I've even tried wrapping map in a monad, but Haskell still thinks I'm constructing an infinite type:

composeMap n f = foldl (>>=) f (replicate n (\x -> return (map x))) 

Edit: I got what I want with the following template Haskell code. Pretty sweet.

This is for declaring the composed map functions:

composeMap :: Int -> Q Dec
composeMap n
  | n >= 1    = funD name [cl]
  | otherwise = fail "composeMap: argument n may not be <= 0"
  where
    name = mkName $ "map" ++ show n
    composeAll = foldl1 (\fs f -> [| $fs . $f |])
    funcs = replicate n [| map |]
    composedF = composeAll funcs
    cl = clause [] (normalB composedF) []

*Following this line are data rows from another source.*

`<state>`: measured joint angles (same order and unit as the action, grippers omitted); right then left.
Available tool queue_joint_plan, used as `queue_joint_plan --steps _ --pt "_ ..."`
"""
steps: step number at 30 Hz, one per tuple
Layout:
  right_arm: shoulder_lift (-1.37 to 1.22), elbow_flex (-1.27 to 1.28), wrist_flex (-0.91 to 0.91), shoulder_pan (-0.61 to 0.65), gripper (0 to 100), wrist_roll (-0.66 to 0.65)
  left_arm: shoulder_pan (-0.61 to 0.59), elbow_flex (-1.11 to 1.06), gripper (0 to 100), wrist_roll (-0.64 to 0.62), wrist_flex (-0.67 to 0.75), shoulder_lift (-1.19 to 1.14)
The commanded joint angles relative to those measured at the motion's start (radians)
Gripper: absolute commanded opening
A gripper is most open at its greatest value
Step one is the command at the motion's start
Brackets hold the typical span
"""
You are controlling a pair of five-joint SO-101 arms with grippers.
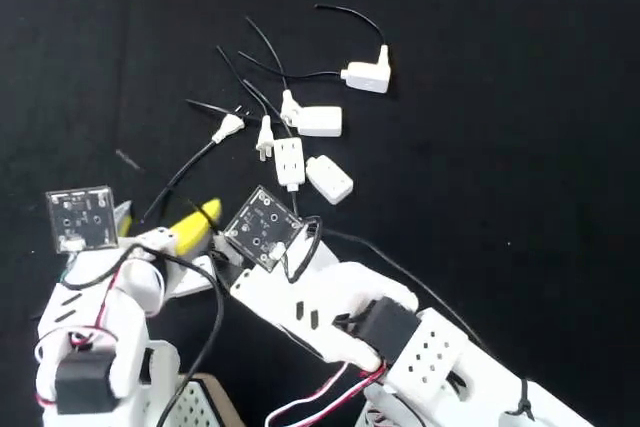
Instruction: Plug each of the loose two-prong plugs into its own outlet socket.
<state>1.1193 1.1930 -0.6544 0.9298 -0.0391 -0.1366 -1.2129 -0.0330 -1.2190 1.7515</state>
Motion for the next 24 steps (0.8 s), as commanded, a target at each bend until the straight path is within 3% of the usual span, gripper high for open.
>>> queue_joint_plan --steps 1,4,8,12,17,20,22,24 --pt "0.018 -0.002 0.023 0.011 1.1 0.008 0.142 0.107 41 -0.018 -0.021 -0.006" --pt "0.019 -0.002 0.023 0.011 1.1 0.008 0.196 0.107 41 -0.017 -0.020 -0.006" --pt "0.019 -0.001 0.021 0.008 1.1 0.008 0.166 0.107 41 -0.015 -0.026 -0.006" --pt "0.018 -0.008 0.002 0.008 1.1 0.023 -0.013 0.114 41 0.009 -0.018 -0.006" --pt "-0.036 -0.064 -0.052 0.012 1.1 0.167 -0.297 0.091 41 0.120 -0.018 -0.006" --pt "-0.191 -0.154 -0.089 0.005 1.1 0.235 -0.384 0.082 41 0.181 -0.017 -0.006" --pt "-0.326 -0.291 -0.181 -0.071 1.1 0.250 -0.386 0.087 41 0.233 0.002 -0.020" --pt "-0.455 -0.518 -0.370 -0.233 1.1 0.253 -0.384 0.085 41 0.278 0.009 -0.063"
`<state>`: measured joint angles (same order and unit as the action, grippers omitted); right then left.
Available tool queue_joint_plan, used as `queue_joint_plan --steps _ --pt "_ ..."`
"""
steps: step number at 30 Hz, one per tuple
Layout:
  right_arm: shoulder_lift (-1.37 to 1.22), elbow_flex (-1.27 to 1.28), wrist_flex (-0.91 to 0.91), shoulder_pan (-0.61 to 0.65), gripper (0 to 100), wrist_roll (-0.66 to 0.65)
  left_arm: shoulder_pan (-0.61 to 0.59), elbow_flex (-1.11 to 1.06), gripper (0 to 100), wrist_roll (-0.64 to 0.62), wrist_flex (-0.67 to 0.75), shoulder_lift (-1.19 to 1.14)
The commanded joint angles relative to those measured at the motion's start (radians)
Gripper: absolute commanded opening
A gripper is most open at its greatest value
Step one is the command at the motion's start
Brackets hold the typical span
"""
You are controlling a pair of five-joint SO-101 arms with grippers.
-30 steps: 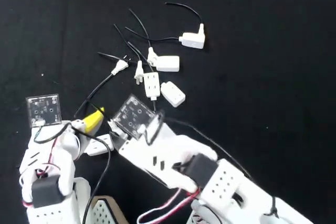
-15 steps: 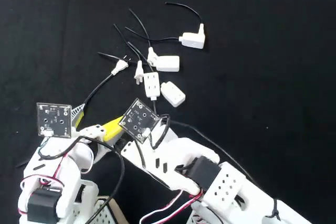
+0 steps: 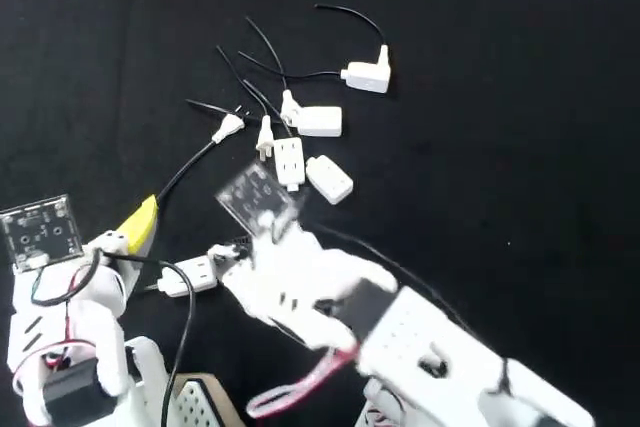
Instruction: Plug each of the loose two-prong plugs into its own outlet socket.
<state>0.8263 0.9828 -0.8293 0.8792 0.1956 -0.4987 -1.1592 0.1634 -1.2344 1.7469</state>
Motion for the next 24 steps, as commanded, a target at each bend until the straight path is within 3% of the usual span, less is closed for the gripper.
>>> queue_joint_plan --steps 1,3,5,10,12,18,24 --pt "-0.222 -0.417 -0.292 -0.259 1.1 0.012 -0.013 0.035 41 0.123 0.025 -0.107" --pt "-0.343 -0.611 -0.473 -0.342 1.1 -0.014 0.015 0.062 40 0.229 0.021 -0.264" --pt "-0.460 -0.727 -0.594 -0.345 1.1 -0.115 0.062 0.127 36 0.354 -0.006 -0.480" --pt "-0.642 -0.826 -0.624 -0.356 1.1 -0.167 0.203 0.344 29 0.724 -0.222 -0.928" --pt "-0.654 -0.851 -0.631 -0.402 1.1 -0.187 0.231 0.392 28 0.810 -0.245 -1.023" --pt "-0.654 -0.923 -0.695 -0.568 1.1 -0.272 0.315 0.348 28 1.013 -0.149 -1.074" --pt "-0.654 -0.952 -0.723 -0.614 1.1 -0.293 0.426 0.199 34 1.034 0.048 -1.082"
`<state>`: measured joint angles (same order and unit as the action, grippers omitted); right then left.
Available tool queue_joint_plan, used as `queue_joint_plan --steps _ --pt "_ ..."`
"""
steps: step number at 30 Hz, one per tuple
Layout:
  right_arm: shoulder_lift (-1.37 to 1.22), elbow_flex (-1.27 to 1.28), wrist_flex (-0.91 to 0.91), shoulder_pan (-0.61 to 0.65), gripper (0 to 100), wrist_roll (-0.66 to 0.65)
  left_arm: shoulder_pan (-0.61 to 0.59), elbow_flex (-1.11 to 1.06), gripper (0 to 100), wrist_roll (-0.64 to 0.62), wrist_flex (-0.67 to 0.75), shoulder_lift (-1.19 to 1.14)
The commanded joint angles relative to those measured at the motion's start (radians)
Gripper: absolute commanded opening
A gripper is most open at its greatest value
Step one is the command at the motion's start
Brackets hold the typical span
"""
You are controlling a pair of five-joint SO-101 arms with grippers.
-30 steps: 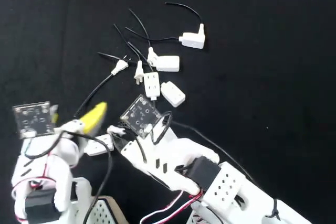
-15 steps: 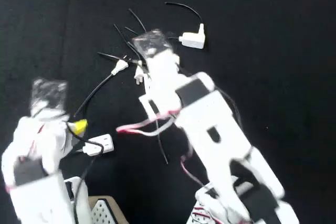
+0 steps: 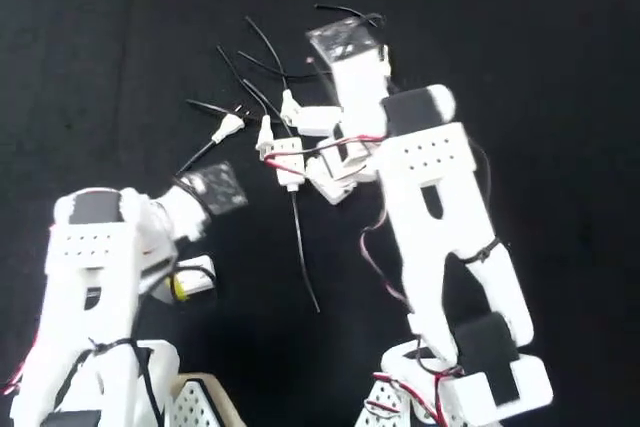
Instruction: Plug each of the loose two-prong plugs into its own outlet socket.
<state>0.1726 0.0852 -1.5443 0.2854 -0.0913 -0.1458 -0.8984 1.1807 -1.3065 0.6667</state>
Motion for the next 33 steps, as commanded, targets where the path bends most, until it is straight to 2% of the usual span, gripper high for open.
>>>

This is for inlining the composed map. It is more flexible:

composeMap :: Int -> Q Exp
composeMap n = do
  f <- newName "f"
  maps <- composedF
  return $ LamE [(VarP f)] (AppE maps (VarE f))
  where
    composeAll = foldl1 (\fs f -> [| $fs . $f |])
    funcs = replicate n [| map |]
    composedF = composeAll funcs

Also, the guys who put the question on hold didn't even understand the question in the first place...

Upvotes: 1

Views: 219

Answers (1)

Sam De Meyer
Sam De Meyer

Reputation: 2381

I am afraid I am missing something. Your first implementation compiles and works fine for me (ghc 8.0.2).

Your second implementation failed to compile because you forgot the ' in the else clause. Here is my complete source file:

composeMap1 0 f = (\x -> x)
composeMap1 n f = (.) f (composeMap1 (n-1) f)

composeMap2' n k f g =
  if n == k then g
            else composeMap2' n (k+1) f (f . g)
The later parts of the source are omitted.